Hokitika is another old gold mining town, but is important today as a centre for the crafting of greenstone. Greenstone is New Zealand Jade, important culturally and historically to the Maori people and still worked into traditional forms as jewellery. After the obligatory glance at the greenstone shops we went back to the van park. We were happy to see that the park was up to date technology wise, having a wireless hotspot. We bought a voucher for it and spent some time uploading photos and blog entries as well as other chores. Sitting in the van next to the beach, tapping away on the laptop I was drawn to thinking that I could get used to that way of life. I could picture myself working remotely, travelling around the UK, Europe or even the world. All that would be needed is ubiquitous affordable Internet access. I digress. Across the highway from Shining Star is a glow worm grotto. Once it got suitably dark we wandered over to take a look. Sure enough amongst the trees little points of light could be seen, rather like Christmas lights. A couple of young families were also there, amusing me by trying to take photographs and having the flash fire. Afterward we rented a DVD from reception and watched it on the player in the van with a bottle of wine.

The road north from Hokitika hugs the coast. At times the salt spray made the mountains in the distance very hazy and indistinct. There are two bridges north of Hokitika. In common with many of the bridges we've been across in New Zealand so far, they are single lane. These ones had the added factor of being single lane for both road vehicles and trains. We blasted straight through Greymouth.
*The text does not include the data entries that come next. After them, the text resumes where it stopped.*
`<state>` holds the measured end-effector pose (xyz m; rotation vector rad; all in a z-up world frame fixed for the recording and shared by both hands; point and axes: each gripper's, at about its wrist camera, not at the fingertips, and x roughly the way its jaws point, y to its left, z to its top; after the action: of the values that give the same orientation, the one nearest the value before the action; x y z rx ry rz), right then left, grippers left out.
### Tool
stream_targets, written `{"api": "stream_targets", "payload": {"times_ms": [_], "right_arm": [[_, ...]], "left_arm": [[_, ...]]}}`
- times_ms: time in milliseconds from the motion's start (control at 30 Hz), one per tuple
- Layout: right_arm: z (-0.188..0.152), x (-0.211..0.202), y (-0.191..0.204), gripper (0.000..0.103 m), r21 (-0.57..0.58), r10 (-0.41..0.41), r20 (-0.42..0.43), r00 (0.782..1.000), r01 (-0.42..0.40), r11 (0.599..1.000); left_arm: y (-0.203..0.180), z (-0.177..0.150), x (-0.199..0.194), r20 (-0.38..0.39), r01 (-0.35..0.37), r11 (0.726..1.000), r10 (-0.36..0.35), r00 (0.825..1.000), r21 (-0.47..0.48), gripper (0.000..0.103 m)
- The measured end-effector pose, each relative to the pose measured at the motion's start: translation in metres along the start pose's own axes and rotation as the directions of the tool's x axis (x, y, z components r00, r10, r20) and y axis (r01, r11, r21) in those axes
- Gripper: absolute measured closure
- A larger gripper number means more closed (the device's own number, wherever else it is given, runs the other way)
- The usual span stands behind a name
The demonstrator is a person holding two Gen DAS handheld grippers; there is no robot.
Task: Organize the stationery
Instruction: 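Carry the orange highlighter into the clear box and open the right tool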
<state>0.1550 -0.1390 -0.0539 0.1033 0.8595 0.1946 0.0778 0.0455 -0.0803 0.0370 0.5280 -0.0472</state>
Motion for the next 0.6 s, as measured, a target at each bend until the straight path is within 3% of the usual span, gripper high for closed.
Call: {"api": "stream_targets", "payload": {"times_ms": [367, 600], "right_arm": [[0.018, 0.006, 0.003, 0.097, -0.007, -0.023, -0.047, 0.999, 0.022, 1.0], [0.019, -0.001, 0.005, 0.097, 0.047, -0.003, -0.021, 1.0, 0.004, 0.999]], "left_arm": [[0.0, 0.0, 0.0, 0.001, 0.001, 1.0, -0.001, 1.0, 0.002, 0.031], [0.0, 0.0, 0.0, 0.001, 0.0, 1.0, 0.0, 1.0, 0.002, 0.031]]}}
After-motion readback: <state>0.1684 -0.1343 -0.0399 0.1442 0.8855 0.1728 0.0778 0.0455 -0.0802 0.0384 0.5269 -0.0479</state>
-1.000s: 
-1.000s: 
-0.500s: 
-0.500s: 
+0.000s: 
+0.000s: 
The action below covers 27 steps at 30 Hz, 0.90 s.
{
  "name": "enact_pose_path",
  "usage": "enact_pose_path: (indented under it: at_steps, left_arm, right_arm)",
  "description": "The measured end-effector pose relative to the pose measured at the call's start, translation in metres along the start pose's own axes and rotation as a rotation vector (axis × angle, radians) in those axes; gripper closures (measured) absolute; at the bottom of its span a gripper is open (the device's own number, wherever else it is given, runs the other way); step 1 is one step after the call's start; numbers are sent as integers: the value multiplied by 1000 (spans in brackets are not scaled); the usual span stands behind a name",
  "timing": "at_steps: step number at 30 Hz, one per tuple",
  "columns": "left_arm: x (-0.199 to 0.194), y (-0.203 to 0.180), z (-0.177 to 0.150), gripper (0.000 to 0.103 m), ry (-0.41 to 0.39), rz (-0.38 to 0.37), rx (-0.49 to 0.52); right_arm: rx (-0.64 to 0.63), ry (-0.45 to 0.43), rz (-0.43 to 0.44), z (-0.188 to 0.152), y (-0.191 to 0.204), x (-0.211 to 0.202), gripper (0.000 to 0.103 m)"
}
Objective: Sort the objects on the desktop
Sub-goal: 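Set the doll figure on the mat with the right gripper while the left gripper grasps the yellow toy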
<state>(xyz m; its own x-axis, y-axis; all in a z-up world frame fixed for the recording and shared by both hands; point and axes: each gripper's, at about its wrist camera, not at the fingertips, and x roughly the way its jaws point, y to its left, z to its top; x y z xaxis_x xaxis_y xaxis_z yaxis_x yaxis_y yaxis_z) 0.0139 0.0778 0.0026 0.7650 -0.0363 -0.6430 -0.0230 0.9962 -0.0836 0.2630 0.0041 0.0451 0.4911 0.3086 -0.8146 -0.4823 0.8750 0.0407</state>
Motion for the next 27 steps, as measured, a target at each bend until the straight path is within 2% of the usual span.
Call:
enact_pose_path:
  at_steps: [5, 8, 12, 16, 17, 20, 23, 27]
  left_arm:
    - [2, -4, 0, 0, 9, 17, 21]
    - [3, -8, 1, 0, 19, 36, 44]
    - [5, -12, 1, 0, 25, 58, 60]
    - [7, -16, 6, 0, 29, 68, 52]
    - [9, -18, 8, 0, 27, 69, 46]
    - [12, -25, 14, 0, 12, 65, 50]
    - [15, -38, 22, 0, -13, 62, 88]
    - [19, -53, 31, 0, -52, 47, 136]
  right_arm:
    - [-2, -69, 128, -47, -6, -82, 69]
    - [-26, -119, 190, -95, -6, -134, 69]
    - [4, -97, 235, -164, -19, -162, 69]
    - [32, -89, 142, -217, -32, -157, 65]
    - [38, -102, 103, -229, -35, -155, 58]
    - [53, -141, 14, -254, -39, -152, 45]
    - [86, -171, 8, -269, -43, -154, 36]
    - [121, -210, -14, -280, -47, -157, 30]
I'd thought about getting a coffee or something to eat there but forgotten it was Sunday. There didn't appear to be a lot of activity in Greymouth at 10:00 on a Sunday morning. We did stop at the Pancake Rocks at Punakaiki. Here the limestone and mudstone rocks are formed in layers resembling stacks of pancakes. The rocks have eroded into all sorts of interesting shapes and at high tides there are blowholes amongst channels in the rocks. We were well out of the range of high tide but the waves crashing in the caverns and amongst the pillars of rock were spectacle enough.

Near the town of Westport is Cape Foulwind. This was another naming by Captain Cook, possibly named because of a cracking fart he did whilst spying the cape from his ship. Or perhaps not. There is a very busy car park and walkway there. Mostly people, like us, coming to see the Seal Colony. A breeding colony of New Zealand Fur Seals is well established there. We made like proper tourists and snapped away at them. Gemma was amazed at the speed at which they managed to get over the rocks. At every stop we made we encountered the Weka, a native flightless bird. Normally they would come to the door of the van, look quizzically in and then sit underneath it for five minutes. It was also on these stops that we began noticing signs up proclaiming the use of 1080 in the area. 1080 is a poison which is being used to control the Possum population. Possums were introduced from Australia to start a fur trade and have more than made themselves at home in the New Zealand bush. The shocking statistic is that they chomp their way through 20,000 tonnes of native bush every night. The only Possums that we have seen have been lifeless on the roadside.

Again, we didn't feel like putting in too many miles so we continued just up the road to Seal Colony Top 10 park. This is not brilliantly named as it's about 7km away from the seals. Gemma laughed at me because I got excited about reading the newspaper, with a cup of tea and a slice of cake. It was Sunday though, so I steadfastly defended my decision.